• Directions: Your task is to reproduce the listing exactly, without its images.

• Data extract:

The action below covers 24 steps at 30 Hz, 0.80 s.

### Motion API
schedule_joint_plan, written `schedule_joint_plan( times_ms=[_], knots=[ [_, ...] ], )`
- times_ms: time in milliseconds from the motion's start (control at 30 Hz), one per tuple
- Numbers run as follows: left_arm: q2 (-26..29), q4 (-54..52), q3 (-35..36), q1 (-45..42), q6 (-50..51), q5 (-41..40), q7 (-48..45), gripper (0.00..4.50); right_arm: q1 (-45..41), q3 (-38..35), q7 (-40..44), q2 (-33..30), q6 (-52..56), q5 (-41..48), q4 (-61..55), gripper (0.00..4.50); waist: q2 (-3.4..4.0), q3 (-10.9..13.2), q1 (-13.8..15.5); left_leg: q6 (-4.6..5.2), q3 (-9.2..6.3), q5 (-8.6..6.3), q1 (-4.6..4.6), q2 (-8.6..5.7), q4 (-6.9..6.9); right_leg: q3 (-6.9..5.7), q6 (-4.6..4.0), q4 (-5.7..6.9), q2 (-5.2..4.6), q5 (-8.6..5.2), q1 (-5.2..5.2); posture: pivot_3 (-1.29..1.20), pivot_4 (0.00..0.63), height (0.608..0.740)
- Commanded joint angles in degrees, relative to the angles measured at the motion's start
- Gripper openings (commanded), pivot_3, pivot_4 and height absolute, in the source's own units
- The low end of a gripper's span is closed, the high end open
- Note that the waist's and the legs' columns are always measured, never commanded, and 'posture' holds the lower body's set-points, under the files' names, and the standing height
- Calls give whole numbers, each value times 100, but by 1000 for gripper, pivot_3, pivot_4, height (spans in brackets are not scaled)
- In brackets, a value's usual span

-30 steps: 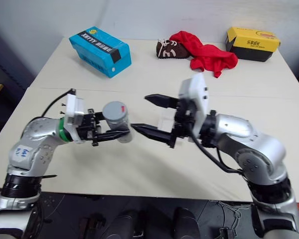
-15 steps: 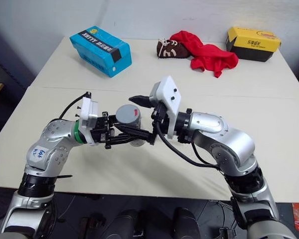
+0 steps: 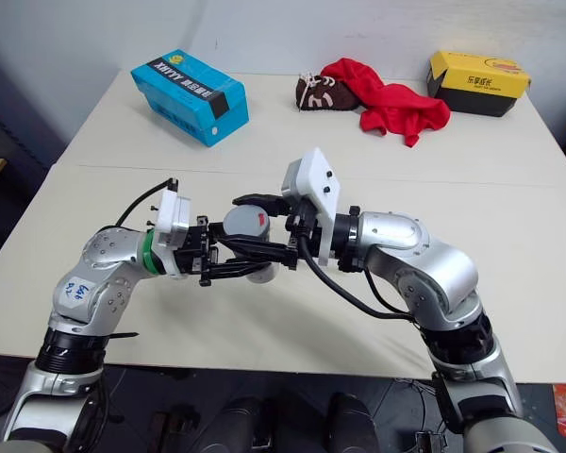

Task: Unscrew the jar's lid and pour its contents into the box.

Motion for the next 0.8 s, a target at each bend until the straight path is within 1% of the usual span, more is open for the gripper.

• Response area:
The action below covers 24 steps at 30 Hz, 0.80 s.

### Motion API
schedule_joint_plan, written `schedule_joint_plan( times_ms=[_], knots=[ [_, ...] ], )`
- times_ms: time in milliseconds from the motion's start (control at 30 Hz), one per tuple
- Numbers run as follows: left_arm: q2 (-26..29), q4 (-54..52), q3 (-35..36), q1 (-45..42), q6 (-50..51), q5 (-41..40), q7 (-48..45), gripper (0.00..4.50); right_arm: q1 (-45..41), q3 (-38..35), q7 (-40..44), q2 (-33..30), q6 (-52..56), q5 (-41..48), q4 (-61..55), gripper (0.00..4.50); waist: q2 (-3.4..4.0), q3 (-10.9..13.2), q1 (-13.8..15.5); left_leg: q6 (-4.6..5.2), q3 (-9.2..6.3), q5 (-8.6..6.3), q1 (-4.6..4.6), q2 (-8.6..5.7), q4 (-6.9..6.9); right_leg: q3 (-6.9..5.7), q6 (-4.6..4.0), q4 (-5.7..6.9), q2 (-5.2..4.6), q5 (-8.6..5.2), q1 (-5.2..5.2); posture: pivot_3 (-1.29..1.20), pivot_4 (0.00..0.63), height (0.608..0.740)
- Commanded joint angles in degrees, relative to the angles measured at the motion's start
- Gripper openings (commanded), pivot_3, pivot_4 and height absolute, in the source's own units
- The low end of a gripper's span is closed, the high end open
- Note that the waist's and the legs' columns are always measured, never commanded, and 'posture' holds the lower body's set-points, under the files' names, and the standing height
- Calls give whole numbers, each value times 100, but by 1000 for gripper, pivot_3, pivot_4, height (spans in brackets are not scaled)
- In brackets, a value's usual span

-30 steps: 
-15 steps: 
+0 steps: 

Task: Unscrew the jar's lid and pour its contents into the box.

Motion for the next 0.8 s, a target at each bend until the straight path is within 1% of the usual span, more is open for the gripper.

For this exercise, nothing more is required.